21 - Müfettişler bağırsakta 15 mikrobiyal enfeksiyonlara karşı konak savunma yanıtları incelemek için ex-vivo organ kültürü sistemi kullanılarak edilmiştir. Biz son zamanlarda fare iki nokta üst üste 22 antimikrobiyal konak savunma yanıtları inflammasome rolünü incelemek için organ kültürü sistemini benimsemiştir. inflammasome olgunlaşmış IL-1 p ve IL-18 üretimi için gerekli olan kaspaz-1 aktivasyonu için moleküler bir platformdur. Bu, IL-1β ve IL-18, E. coli gibi etkili bir ortakçı pathobionts öldürmek antimikrobiyal peptitler neden olduğunu gösterdi 22 artmış, E. coli yükü ile tutarlıdır. Bu sistem, bu nedenle bu tür enflamatuvar bağırsak hastalığı (IBD) ve kolorektal kanserin (CRC) gibi, bağırsak rahatsızlıklarının bağırsak antimikrobiyal konak savunma karşılıklarında eden örüntü tanıma reseptöleri (PRR'ler) ve diğer doğal bağışıklık moleküllerinin rolü ve hastalık oluşumunun incelenmesinde kullanılabilir. Bu genlerin çoğu bağırsağında değiştirilmiş mikrobiyal bileşim ile ilişkilidir 200'den IBD yatkınlık genleri ve mutasyon vardır. Bu IBD-yatkınlık genleri bağırsak Mikrobiyota düzenleyen hangi aracılığıyla hassas mekanizmasını belirlemek için büyük bir klinik öneme sahiptir. Bu yöntemin genel amacı, ex vivo kolon organ kültürü temel bir protokol tanıtmak ve bu kültür yöntemi bağırsak antimikrobiyal konak savunma yanıtları incelemek için nasıl kullanılabileceğini göstermektir.

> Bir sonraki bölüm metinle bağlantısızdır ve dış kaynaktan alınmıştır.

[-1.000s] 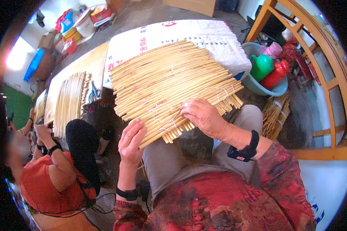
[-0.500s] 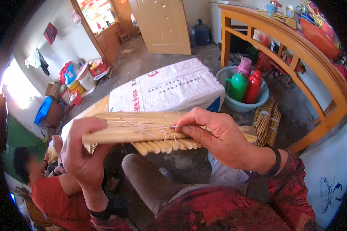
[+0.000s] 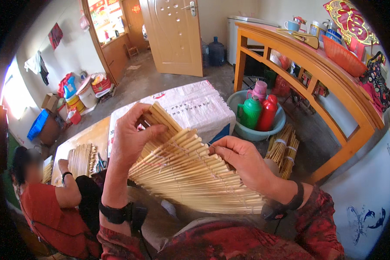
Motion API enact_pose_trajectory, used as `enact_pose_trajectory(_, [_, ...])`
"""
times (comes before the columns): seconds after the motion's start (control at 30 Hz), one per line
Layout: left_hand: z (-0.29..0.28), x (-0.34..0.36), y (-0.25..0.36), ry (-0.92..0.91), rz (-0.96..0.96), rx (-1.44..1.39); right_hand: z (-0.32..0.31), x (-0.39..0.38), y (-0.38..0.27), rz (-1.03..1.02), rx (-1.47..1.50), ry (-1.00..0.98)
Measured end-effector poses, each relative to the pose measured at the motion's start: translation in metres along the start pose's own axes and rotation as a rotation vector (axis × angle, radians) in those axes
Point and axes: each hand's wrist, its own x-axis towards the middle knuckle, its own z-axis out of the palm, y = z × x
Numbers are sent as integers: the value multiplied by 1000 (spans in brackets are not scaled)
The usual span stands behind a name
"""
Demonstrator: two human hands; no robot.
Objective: The person weaves together bamboo sticks using a long needle and thread. They insert the needle through the sticks and pull the thread tight, repeating this action across multiple rows to form a large mat.
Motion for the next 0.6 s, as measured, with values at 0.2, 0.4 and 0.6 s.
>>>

Subscription Required. Please recommend JoVE to your librarian.

Protocol

Burada açıklanan tüm deneyler Hayvan Resource Center (ARC), UT Southwestern Tıp Merkezi'nde belirli bir patojen free (SPF) tesiste muhafaza 6-8 haftalık erkek vahşi tip (C57BL6 / J) fareleri kullanılarak gerçekleştirilmiştir. Tüm çalışmalar Kurumsal Hayvan Bakım ve Kullanım Komitesi (IACUC) tarafından onaylanmış ve IACUC kurallarına ve Laboratuvar Hayvanları Bakım ve Kullanım Sağlık Rehberi National Institutes göre yapılmıştır.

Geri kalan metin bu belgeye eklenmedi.